> [Stored entries]:
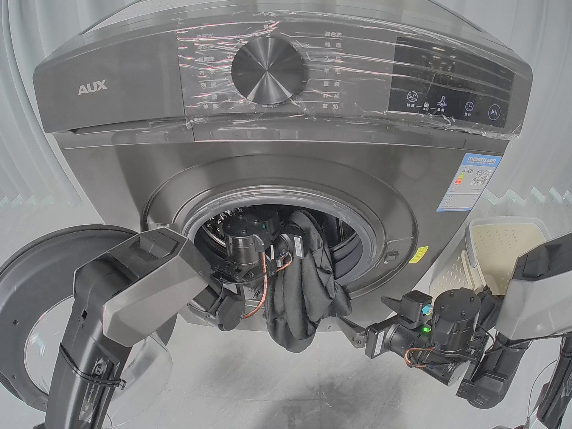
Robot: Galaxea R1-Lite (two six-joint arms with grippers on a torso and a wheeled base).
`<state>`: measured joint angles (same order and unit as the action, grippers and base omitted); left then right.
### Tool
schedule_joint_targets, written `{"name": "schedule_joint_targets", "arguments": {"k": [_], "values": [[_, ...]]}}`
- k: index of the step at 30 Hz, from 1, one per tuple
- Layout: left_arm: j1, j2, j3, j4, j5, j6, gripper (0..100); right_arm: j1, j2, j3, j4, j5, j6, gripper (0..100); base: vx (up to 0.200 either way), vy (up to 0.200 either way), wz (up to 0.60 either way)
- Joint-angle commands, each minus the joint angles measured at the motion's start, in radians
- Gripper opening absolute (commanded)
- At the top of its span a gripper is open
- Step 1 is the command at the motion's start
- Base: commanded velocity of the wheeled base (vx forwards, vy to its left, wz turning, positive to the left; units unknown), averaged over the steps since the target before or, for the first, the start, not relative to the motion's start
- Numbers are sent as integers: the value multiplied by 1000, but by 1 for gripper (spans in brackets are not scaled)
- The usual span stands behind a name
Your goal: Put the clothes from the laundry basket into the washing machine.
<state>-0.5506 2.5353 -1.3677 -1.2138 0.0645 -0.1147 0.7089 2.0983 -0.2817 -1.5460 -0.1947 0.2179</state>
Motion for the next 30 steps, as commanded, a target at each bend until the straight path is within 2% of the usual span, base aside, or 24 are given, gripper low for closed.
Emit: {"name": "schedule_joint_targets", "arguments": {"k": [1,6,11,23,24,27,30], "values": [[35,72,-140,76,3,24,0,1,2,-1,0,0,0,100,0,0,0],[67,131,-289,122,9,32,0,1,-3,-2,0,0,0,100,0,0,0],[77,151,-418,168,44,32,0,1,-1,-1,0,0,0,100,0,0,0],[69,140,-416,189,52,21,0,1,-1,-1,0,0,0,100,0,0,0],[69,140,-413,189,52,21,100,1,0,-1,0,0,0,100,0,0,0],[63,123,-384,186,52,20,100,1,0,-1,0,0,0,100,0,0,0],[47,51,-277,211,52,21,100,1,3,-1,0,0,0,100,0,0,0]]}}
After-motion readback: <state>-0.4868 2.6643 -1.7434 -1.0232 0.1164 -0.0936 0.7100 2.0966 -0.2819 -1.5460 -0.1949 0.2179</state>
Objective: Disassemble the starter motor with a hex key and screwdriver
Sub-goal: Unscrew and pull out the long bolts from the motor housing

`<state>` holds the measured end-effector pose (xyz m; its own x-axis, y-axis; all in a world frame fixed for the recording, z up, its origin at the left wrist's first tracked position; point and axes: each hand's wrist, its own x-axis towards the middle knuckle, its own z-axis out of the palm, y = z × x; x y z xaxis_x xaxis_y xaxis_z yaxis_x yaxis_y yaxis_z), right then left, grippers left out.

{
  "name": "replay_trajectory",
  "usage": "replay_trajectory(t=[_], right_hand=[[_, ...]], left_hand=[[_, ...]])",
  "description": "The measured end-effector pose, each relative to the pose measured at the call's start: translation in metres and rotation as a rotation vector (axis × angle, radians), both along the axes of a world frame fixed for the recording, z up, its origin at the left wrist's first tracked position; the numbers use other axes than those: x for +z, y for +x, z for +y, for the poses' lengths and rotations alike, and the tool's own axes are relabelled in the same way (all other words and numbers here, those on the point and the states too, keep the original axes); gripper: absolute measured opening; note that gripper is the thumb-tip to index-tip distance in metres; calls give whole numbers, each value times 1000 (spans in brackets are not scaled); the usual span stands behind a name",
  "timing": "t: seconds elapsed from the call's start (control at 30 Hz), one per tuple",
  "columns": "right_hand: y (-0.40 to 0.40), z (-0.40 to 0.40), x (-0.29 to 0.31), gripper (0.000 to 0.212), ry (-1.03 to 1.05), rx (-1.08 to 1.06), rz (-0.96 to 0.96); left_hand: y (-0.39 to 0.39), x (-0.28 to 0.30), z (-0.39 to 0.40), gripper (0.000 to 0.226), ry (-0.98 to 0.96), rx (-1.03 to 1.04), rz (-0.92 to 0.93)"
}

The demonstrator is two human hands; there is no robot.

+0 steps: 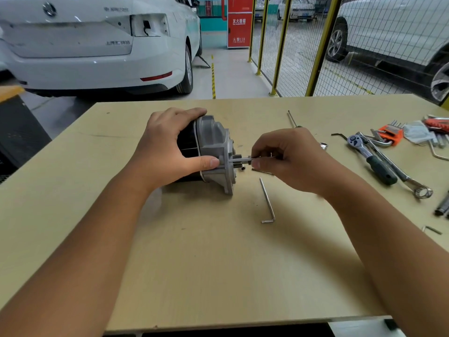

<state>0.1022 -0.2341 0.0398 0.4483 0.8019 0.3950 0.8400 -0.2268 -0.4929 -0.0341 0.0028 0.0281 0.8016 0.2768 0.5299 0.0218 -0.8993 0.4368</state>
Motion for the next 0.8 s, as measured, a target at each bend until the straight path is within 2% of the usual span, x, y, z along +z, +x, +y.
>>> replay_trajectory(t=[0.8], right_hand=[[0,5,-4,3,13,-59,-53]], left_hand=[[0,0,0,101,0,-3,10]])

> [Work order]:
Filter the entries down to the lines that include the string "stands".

> [Response to this exercise]:
- The usual span stands behind a name
  "description": "The measured end-effector pose, each relative to the pose measured at the call's start: translation in metres and rotation as a rotation vector (axis × angle, radians), both along the axes of a world frame fixed for the recording, z up, its origin at the left wrist's first tracked position; the numbers use other axes than those: x for +z, y for +x, z for +y, for the poses' lengths and rotations alike, and the tool's own axes are relabelled in the same way (all other words and numbers here, those on the point and the states too, keep the original axes); gripper: absolute measured opening; note that gripper is the thumb-tip to index-tip distance in metres; calls give whole numbers, each value times 1000 (spans in brackets are not scaled); the usual span stands behind a name",

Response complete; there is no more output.